Il cinema secondo Agnès
Con ancora negli occhi la straziante scena della cineasta, fotografa e artista contemporanea belga naturalizzata francese Agnès Varda in lacrime sotto casa dell’amico e collega Jean-Luc Godard, nel momento in cui quest’ultimo ha finto di non essere in casa, pur sapendo di una sua imminente visita (all’interno del bellissimo documentario Visages, villages, per la regia della stessa Varda insieme al giovane fotografo JR), ci accingiamo, durante questa 69° edizione della Berlinale, a iniziare un nuovo, lungo (ma, in realtà, pur sempre troppo breve) viaggio nel mondo di questa simpatica pioniera della Nouvelle Vague, grazie al suo ultimo documentario, Varda par Agnès, presentato Fuori Concorso.
Si tratta, di fatto, di un viaggio nel tempo e nello spazio, in cui, analogamente a quanto è avvenuto nelle precedenti opere della regista, sono presenti pezzi della sua stessa vita, momenti presenti e passati, storie di normale quotidianità che, a ben leggere, vanno a scavare nel vissuto ora del marito Jacques Demy (con il lungometraggio Garage Demy, del 1991), ora di amici e colleghi, ora di persone incontrate casualmente, ora, nel suo stesso vissuto. Ha così inizio un intenso e sentito flusso di coscienza, che, di fatto, in quanto flusso di coscienza in sé risulta assai atipico, dal momento in cui la regista si apre al suo pubblico proprio sul palco di un teatro, dove è solita tenere lezioni di cinema. E così, con in primo piano la sua sedia da regista ripresa di spalle sul palcoscenico e dietro la quale scorgiamo, montato in fast motion, il pubblico in attesa, vediamo improvvisamente materializzarsi proprio la figura di Agnès Varda, improvvisamente apparsa seduta sulla sedia e con la sua inconfondibile acconciatura bicolore in primo piano.

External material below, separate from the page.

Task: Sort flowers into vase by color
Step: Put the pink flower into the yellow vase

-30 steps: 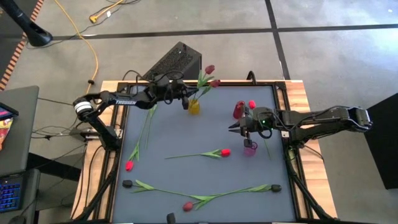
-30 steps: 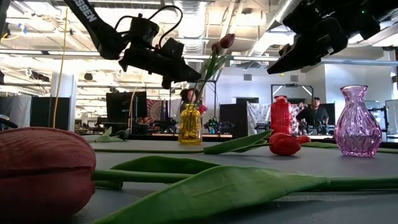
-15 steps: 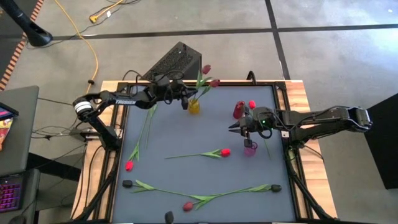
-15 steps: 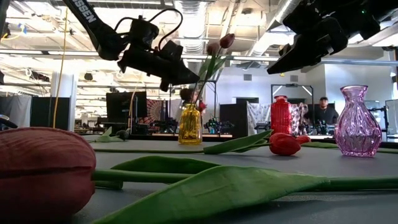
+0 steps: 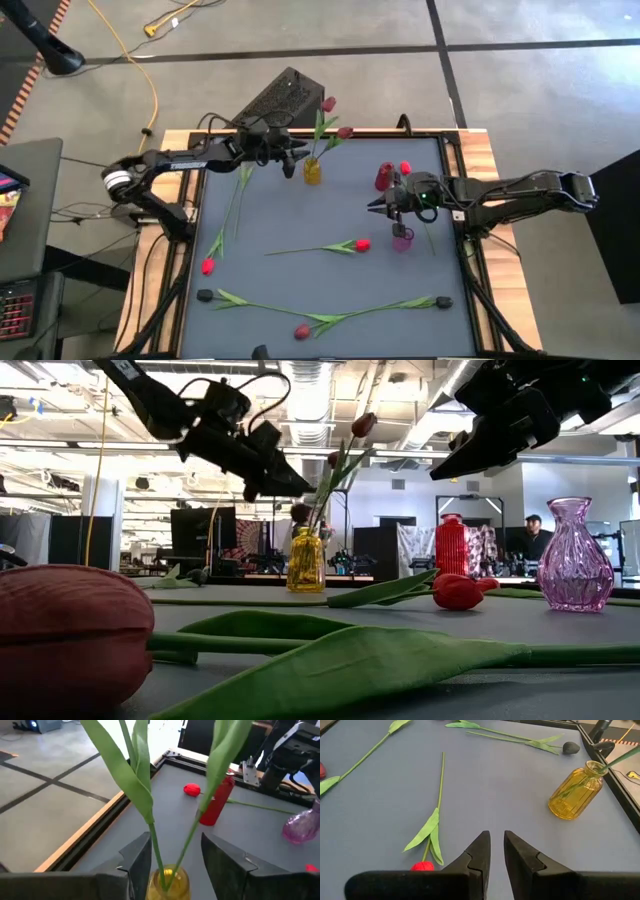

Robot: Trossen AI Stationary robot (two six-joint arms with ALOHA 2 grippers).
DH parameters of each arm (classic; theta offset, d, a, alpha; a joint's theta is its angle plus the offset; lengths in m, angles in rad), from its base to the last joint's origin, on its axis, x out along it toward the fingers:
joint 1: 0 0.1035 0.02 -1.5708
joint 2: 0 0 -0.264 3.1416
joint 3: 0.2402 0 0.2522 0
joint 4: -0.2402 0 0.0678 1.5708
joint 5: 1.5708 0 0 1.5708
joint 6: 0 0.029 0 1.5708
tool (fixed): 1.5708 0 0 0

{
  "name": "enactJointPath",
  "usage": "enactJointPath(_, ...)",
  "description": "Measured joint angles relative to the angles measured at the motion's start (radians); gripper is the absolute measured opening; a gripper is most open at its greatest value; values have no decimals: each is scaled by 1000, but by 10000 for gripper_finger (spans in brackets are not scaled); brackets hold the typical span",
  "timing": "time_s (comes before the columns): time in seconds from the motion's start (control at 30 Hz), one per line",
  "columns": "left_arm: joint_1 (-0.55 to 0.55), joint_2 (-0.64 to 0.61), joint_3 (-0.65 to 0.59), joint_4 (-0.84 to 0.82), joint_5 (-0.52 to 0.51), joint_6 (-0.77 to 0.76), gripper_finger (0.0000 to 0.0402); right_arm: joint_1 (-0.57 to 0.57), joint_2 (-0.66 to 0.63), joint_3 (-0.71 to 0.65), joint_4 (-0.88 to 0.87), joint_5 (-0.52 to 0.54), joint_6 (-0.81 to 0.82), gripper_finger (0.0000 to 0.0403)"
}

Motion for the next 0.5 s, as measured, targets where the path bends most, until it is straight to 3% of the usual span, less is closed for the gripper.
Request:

Cos’è, dunque, il cinema secondo Agnès Varda? A detta della regista stessa, sono sufficienti solamente tre termini a definire il suo stretto rapporto con la settima arte: ideazione, creazione e condivisione. Tre elementi per altrettante fasi di realizzazione senza dimenticare, al contempo,lo stesso rapporto con il pubblico, fondamentale come l’aria per ogni autore (particolarmente significativa, a tal proposito, l’ironica immagine della Varda seduta sulla stessa sedia e sul medesimo palco, ma davanti a una platea totalmente vuota). Tre parole, per altrettanti elementi naturali che, nel corso degli anni, hanno regalato alla cineasta importanti momenti di riflessione e di ideazione, ossia il cielo, il mare e la terra. In quale luogo, dunque, è possibile trovare tutti questi tre elementi contemporaneamente se non sulle spiagge? Ecco perché l’idea della spiaggia in sé sembra essere tanto importante e tanto significativa per la regista: “Immagino che dentro ogni persona ci siano altrettanti ambienti che ne rispecchiano la personalità. Se penso alla mia interiorità, invece, vedo soltanto spiagge”.
Forte di queste confessioni a cuore aperto e abbracciando, allo stesso tempo, non solo l’intera filmografia della regista, ma anche i suoi lavori come fotografa e le sue singolari installazioni, Varda par Agnès – nostalgico, sentimentale, ma anche straordinariamente ironico e frizzante grazie anche alla stessa regia e a un montaggio, realizzato dalla stessa Varda, dinamico, ricco di jump cut e del tutto anticonvenzionale – può essere considerato di diritto come uno dei lavori più intimi e personali della cineasta, all’interno di una filmografia che di elementi strettamente legati alla sfera personale ne presenta davvero tanti. Eppure, una delle cose maggiormente interessanti del modo di far cinema di Agnès Varda è proprio la capacità di mettere in scena il proprio intimo dando ogni volta delle chiavi di lettura differenti e facendo sì che, allo stesso tempo, ognuno dei suoi lavori risulti apparentemente diverso dagli altri e con una propria, ben definita personalità.
Così è stato, ad esempio, anche per il già citato Visages, villages, le cui immagini hanno avuto il privilegio di chiudere questo ultimo lavoro, per un finale dalla straziante e dolosa bellezza in cui vediamo la regista seduta in spiaggia (suo elemento naturale), intenta a contemplare il mare insieme all’amico e collega JR, con la sua stessa voce fuori campo che, con serena rassegnazione, riflette sul momento in cui non sarà più in questo mondo, lasciando immaginare che, probabilmente, il presente sarà anche il suo ultimo lavoro. Oppure no.